● **Task to complete**:
Each record is to be printed exactly as given, down to the last mark.
Supplied material: Begin
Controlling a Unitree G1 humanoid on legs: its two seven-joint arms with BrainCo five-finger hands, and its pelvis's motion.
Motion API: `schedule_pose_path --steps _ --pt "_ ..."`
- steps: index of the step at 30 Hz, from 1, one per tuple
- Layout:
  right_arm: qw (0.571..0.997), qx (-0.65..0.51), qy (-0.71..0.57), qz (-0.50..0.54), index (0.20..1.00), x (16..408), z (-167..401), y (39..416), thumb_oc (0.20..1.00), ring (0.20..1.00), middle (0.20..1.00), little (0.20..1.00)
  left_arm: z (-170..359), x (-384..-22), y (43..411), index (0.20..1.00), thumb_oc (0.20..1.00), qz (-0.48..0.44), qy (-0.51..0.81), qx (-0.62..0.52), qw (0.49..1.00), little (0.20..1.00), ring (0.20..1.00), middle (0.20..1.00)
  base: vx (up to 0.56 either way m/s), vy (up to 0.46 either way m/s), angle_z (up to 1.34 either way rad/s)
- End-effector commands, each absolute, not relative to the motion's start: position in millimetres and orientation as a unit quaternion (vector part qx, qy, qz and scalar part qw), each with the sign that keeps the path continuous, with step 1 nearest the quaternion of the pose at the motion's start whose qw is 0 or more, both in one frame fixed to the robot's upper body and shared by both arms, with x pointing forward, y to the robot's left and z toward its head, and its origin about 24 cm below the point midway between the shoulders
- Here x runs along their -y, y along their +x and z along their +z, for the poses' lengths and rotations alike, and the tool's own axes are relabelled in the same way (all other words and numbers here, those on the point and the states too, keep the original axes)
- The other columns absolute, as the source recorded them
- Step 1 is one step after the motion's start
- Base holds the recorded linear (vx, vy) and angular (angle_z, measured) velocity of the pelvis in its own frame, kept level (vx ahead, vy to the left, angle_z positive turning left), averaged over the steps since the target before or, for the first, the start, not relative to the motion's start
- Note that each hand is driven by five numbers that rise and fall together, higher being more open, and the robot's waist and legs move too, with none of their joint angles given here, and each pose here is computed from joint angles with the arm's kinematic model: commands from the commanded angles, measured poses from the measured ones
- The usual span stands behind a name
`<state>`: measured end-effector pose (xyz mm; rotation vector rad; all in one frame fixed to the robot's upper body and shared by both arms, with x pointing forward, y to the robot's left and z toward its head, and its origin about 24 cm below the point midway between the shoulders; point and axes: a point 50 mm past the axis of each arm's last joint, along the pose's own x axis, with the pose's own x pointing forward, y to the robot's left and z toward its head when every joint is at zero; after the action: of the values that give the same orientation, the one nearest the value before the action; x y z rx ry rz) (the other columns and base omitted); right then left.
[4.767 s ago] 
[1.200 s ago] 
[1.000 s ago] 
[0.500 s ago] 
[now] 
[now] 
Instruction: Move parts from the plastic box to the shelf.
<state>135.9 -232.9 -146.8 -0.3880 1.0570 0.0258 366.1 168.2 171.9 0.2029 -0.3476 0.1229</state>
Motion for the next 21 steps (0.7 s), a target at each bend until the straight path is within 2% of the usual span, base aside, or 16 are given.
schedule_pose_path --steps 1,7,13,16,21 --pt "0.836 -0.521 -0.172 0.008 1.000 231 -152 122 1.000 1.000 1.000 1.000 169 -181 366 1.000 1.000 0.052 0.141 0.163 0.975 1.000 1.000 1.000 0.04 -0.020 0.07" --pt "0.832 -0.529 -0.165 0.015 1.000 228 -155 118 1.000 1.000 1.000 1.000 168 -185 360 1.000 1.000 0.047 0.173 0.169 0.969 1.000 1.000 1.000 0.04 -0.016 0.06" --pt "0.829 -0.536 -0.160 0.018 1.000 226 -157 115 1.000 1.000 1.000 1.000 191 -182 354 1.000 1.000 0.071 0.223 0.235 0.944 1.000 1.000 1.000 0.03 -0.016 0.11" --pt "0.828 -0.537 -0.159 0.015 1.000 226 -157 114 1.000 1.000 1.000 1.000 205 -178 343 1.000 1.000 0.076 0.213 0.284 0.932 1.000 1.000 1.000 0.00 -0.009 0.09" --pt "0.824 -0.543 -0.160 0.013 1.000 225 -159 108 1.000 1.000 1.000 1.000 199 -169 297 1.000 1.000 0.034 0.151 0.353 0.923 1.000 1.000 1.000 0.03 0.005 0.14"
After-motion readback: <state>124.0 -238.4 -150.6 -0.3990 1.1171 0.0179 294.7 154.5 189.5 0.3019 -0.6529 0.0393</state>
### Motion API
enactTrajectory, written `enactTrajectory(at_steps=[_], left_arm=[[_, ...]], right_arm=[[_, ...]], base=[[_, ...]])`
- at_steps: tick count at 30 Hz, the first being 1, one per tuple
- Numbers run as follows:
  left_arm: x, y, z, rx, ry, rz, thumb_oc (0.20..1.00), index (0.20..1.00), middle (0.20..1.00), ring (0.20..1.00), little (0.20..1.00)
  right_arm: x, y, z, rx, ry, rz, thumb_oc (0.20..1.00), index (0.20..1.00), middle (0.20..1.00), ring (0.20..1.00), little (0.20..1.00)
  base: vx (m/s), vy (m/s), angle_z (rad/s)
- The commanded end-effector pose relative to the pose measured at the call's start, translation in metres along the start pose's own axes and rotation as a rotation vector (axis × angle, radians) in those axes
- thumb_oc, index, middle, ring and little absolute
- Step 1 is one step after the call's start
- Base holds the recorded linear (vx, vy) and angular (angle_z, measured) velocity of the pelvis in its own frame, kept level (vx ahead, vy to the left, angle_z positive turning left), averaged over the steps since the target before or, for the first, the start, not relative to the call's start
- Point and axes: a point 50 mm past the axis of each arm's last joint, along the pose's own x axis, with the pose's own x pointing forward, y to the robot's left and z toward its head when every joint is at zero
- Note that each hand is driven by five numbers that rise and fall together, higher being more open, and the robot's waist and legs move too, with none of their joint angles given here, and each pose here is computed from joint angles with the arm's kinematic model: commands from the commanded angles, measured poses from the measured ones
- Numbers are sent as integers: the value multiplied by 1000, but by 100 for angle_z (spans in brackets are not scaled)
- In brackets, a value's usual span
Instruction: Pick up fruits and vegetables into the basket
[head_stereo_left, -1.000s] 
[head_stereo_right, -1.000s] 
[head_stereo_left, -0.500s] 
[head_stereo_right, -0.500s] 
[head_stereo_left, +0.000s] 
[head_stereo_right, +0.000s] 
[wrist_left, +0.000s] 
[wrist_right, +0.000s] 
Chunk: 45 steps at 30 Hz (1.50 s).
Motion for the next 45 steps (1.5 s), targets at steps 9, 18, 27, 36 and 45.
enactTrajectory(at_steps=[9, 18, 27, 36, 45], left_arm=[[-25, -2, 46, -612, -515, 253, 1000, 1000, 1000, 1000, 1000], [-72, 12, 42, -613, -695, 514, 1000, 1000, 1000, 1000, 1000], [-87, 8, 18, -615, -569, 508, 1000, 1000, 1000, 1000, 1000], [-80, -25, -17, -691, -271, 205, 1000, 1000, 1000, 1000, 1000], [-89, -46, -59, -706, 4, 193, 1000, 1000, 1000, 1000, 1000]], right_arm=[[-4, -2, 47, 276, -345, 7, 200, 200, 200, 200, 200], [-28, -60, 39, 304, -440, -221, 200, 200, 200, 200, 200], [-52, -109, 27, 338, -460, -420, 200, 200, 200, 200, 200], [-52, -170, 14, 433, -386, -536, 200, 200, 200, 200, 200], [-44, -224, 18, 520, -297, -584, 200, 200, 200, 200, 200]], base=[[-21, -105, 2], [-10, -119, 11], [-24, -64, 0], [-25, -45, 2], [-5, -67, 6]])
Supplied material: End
● **Answer to the problem**:
Controlling a Unitree G1 humanoid on legs: its two seven-joint arms with BrainCo five-finger hands, and its pelvis's motion.
Motion API: `schedule_pose_path --steps _ --pt "_ ..."`
- steps: index of the step at 30 Hz, from 1, one per tuple
- Layout:
  right_arm: qw (0.571..0.997), qx (-0.65..0.51), qy (-0.71..0.57), qz (-0.50..0.54), index (0.20..1.00), x (16..408), z (-167..401), y (39..416), thumb_oc (0.20..1.00), ring (0.20..1.00), middle (0.20..1.00), little (0.20..1.00)
  left_arm: z (-170..359), x (-384..-22), y (43..411), index (0.20..1.00), thumb_oc (0.20..1.00), qz (-0.48..0.44), qy (-0.51..0.81), qx (-0.62..0.52), qw (0.49..1.00), little (0.20..1.00), ring (0.20..1.00), middle (0.20..1.00)
  base: vx (up to 0.56 either way m/s), vy (up to 0.46 either way m/s), angle_z (up to 1.34 either way rad/s)
- End-effector commands, each absolute, not relative to the motion's start: position in millimetres and orientation as a unit quaternion (vector part qx, qy, qz and scalar part qw), each with the sign that keeps the path continuous, with step 1 nearest the quaternion of the pose at the motion's start whose qw is 0 or more, both in one frame fixed to the robot's upper body and shared by both arms, with x pointing forward, y to the robot's left and z toward its head, and its origin about 24 cm below the point midway between the shoulders
- Here x runs along their -y, y along their +x and z along their +z, for the poses' lengths and rotations alike, and the tool's own axes are relabelled in the same way (all other words and numbers here, those on the point and the states too, keep the original axes)
- The other columns absolute, as the source recorded them
- Step 1 is one step after the motion's start
- Base holds the recorded linear (vx, vy) and angular (angle_z, measured) velocity of the pelvis in its own frame, kept level (vx ahead, vy to the left, angle_z positive turning left), averaged over the steps since the target before or, for the first, the start, not relative to the motion's start
- Note that each hand is driven by five numbers that rise and fall together, higher being more open, and the robot's waist and legs move too, with none of their joint angles given here, and each pose here is computed from joint angles with the arm's kinematic model: commands from the commanded angles, measured poses from the measured ones
- The usual span stands behind a name
`<state>`: measured end-effector pose (xyz mm; rotation vector rad; all in one frame fixed to the robot's upper body and shared by both arms, with x pointing forward, y to the robot's left and z toward its head, and its origin about 24 cm below the point midway between the shoulders; point and axes: a point 50 mm past the axis of each arm's last joint, along the pose's own x axis, with the pose's own x pointing forward, y to the robot's left and z toward its head when every joint is at zero; after the action: of the values that give the same orientation, the one nearest the value before the action; x y z rx ry rz) (the other columns and base omitted); right then left.
[4.767 s ago] 
[1.200 s ago] 
[1.000 s ago] 
[0.500 s ago] 
[now] 
[now] 
Instruction: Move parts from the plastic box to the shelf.
<state>135.9 -232.9 -146.8 -0.3880 1.0570 0.0258 366.1 168.2 171.9 0.2029 -0.3476 0.1229</state>
Motion for the next 21 steps (0.7 s), a target at each bend until the straight path is within 2% of the usual span, base aside, or 16 are given.
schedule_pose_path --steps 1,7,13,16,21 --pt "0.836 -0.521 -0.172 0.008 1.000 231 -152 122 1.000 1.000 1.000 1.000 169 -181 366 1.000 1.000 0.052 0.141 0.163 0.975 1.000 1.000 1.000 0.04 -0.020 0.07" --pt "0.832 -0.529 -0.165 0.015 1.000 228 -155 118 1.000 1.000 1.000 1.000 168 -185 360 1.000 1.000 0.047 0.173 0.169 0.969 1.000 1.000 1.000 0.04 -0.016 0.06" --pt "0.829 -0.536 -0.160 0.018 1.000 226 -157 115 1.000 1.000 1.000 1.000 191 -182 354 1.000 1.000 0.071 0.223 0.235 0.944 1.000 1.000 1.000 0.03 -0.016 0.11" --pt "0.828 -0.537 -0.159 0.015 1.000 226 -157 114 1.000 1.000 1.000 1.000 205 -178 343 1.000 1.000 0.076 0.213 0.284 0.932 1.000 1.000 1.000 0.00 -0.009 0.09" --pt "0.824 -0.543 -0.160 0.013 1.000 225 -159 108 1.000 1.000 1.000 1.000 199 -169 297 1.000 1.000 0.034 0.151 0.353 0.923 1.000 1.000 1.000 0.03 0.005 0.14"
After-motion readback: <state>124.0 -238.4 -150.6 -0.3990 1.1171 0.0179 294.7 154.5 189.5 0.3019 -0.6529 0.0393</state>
### Motion API
enactTrajectory, written `enactTrajectory(at_steps=[_], left_arm=[[_, ...]], right_arm=[[_, ...]], base=[[_, ...]])`
- at_steps: tick count at 30 Hz, the first being 1, one per tuple
- Numbers run as follows:
  left_arm: x, y, z, rx, ry, rz, thumb_oc (0.20..1.00), index (0.20..1.00), middle (0.20..1.00), ring (0.20..1.00), little (0.20..1.00)
  right_arm: x, y, z, rx, ry, rz, thumb_oc (0.20..1.00), index (0.20..1.00), middle (0.20..1.00), ring (0.20..1.00), little (0.20..1.00)
  base: vx (m/s), vy (m/s), angle_z (rad/s)
- The commanded end-effector pose relative to the pose measured at the call's start, translation in metres along the start pose's own axes and rotation as a rotation vector (axis × angle, radians) in those axes
- thumb_oc, index, middle, ring and little absolute
- Step 1 is one step after the call's start
- Base holds the recorded linear (vx, vy) and angular (angle_z, measured) velocity of the pelvis in its own frame, kept level (vx ahead, vy to the left, angle_z positive turning left), averaged over the steps since the target before or, for the first, the start, not relative to the call's start
- Point and axes: a point 50 mm past the axis of each arm's last joint, along the pose's own x axis, with the pose's own x pointing forward, y to the robot's left and z toward its head when every joint is at zero
- Note that each hand is driven by five numbers that rise and fall together, higher being more open, and the robot's waist and legs move too, with none of their joint angles given here, and each pose here is computed from joint angles with the arm's kinematic model: commands from the commanded angles, measured poses from the measured ones
- Numbers are sent as integers: the value multiplied by 1000, but by 100 for angle_z (spans in brackets are not scaled)
- In brackets, a value's usual span
Instruction: Pick up fruits and vegetables into the basket
[head_stereo_left, -1.000s] 
[head_stereo_right, -1.000s] 
[head_stereo_left, -0.500s] 
[head_stereo_right, -0.500s] 
[head_stereo_left, +0.000s] 
[head_stereo_right, +0.000s] 
[wrist_left, +0.000s] 
[wrist_right, +0.000s] 
Chunk: 45 steps at 30 Hz (1.50 s).
Motion for the next 45 steps (1.5 s), targets at steps 9, 18, 27, 36 and 45.
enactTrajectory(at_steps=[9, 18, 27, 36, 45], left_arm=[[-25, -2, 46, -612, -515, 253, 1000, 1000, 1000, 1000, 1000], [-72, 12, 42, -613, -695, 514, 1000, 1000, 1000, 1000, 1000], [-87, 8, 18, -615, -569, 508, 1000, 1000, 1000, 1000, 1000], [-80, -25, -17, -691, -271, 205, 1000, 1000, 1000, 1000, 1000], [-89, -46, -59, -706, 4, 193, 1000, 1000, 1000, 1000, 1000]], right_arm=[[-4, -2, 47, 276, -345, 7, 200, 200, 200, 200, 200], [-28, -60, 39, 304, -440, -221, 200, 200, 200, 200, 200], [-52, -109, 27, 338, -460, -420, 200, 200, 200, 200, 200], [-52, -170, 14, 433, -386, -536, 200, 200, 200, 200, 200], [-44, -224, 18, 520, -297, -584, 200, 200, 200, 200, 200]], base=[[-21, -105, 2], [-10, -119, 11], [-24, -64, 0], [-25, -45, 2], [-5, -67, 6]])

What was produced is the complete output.